There is no king across the water this time, there is no cavalry arriving over the hill to swing this Waterloo.

Tory MPs ousted Truss as bloodlessly as possible because Sunak, though rejected by party members, in their eyes stood ready to steady the ship.

Who is their alternative leader today?

Boris Johnson is not coming back.

Why would Kemi Badenoch want the job for a matter of weeks before the pressure to call an election would become unbearable

Those “pasta plotters” — who it is claimed spent last week in a Westminster Italian working out how Jungle Favourite Nigel Farage could ride to the party’s rescue — have had too much overpriced Primitivo.

And those pushing for a “single-issue election” over Rwanda might look to 2017 to see how that goes.

As May’s own pollster James Johnson says: “She set off to hold a Brexit election and it ended up being a vote on public services.”

Only one alternative leader can benefit from yet another unending bout of Tory letter- writing, and that is Sir Keir Starmer.

Migration goolies

Tomorrow he will turn the screw, using the anniversary of the 2019 election to kick the Tories in the migration goolies . . . hard.

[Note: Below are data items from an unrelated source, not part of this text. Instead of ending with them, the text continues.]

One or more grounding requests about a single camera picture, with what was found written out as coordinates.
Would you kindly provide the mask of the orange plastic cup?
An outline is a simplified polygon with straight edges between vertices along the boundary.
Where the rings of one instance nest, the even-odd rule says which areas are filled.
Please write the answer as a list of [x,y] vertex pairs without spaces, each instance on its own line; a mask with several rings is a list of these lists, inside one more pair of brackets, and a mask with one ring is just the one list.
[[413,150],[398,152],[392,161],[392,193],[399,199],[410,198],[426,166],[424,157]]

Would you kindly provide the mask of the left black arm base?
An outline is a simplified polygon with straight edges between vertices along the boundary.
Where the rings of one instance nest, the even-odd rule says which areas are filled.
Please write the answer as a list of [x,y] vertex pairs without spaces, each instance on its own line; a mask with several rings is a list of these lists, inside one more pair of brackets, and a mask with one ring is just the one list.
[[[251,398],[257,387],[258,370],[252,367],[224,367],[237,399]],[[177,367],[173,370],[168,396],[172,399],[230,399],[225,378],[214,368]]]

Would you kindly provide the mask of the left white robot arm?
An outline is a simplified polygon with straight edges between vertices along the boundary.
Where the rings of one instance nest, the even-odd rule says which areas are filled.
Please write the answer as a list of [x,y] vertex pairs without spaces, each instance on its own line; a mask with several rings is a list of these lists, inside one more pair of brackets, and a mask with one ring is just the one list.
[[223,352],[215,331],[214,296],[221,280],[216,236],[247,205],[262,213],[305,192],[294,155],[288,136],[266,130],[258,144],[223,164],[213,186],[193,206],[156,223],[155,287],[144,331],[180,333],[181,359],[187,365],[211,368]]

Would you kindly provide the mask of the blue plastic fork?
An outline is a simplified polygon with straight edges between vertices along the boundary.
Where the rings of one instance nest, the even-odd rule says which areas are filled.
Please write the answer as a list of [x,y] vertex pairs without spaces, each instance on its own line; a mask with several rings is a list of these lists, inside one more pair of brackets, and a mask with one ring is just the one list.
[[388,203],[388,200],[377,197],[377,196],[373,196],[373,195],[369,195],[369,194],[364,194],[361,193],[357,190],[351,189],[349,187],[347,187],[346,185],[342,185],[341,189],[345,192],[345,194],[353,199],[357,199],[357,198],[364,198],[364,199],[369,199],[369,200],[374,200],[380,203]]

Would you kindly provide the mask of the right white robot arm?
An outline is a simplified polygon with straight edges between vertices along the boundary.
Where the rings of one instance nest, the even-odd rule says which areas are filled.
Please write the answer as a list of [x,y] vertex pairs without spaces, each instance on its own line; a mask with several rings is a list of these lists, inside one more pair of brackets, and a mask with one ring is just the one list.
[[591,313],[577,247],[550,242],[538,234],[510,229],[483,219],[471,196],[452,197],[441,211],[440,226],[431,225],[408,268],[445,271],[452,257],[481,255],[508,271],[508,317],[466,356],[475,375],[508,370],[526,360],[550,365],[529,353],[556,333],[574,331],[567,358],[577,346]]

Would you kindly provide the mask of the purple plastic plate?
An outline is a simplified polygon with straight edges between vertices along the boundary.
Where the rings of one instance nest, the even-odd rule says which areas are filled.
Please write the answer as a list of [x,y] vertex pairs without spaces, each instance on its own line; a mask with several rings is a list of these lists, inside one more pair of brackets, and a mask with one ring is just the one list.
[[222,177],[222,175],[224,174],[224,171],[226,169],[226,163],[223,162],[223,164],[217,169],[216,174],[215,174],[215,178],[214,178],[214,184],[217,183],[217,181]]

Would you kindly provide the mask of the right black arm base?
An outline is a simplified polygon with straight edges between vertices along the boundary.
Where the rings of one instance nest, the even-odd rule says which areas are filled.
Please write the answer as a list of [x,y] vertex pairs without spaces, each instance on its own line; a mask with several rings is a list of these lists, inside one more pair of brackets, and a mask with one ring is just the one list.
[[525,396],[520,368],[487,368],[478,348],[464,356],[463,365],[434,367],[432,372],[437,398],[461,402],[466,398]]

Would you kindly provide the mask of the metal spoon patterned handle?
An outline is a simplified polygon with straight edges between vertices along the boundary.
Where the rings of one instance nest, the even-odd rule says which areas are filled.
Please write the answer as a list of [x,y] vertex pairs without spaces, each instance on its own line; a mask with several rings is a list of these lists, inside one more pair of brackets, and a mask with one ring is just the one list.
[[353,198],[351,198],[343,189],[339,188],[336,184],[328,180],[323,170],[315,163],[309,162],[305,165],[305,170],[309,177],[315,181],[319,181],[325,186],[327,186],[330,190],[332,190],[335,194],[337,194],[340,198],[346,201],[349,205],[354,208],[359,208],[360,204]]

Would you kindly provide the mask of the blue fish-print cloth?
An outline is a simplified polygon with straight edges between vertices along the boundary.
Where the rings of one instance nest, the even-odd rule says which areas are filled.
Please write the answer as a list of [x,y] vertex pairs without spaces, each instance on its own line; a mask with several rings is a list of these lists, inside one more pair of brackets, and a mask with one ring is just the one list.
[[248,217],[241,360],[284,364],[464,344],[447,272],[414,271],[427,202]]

“Seven years they’ve had to make Brexit work,” he will say in his speech.

“But every time they run up against a choice of whether to raise skills and improve working conditions or issue visas, they choose higher migration. It’s who they are.”

It remains to be seen if swathes of undecided voters will buy the Starmer conversion from second-referendum poster boy, who once claimed there was a “racist undercurrent which permeates all immigration law”.

But the fact he even has the space to make the case should be a long-overdue reality check for navel-gazing Tory MPs.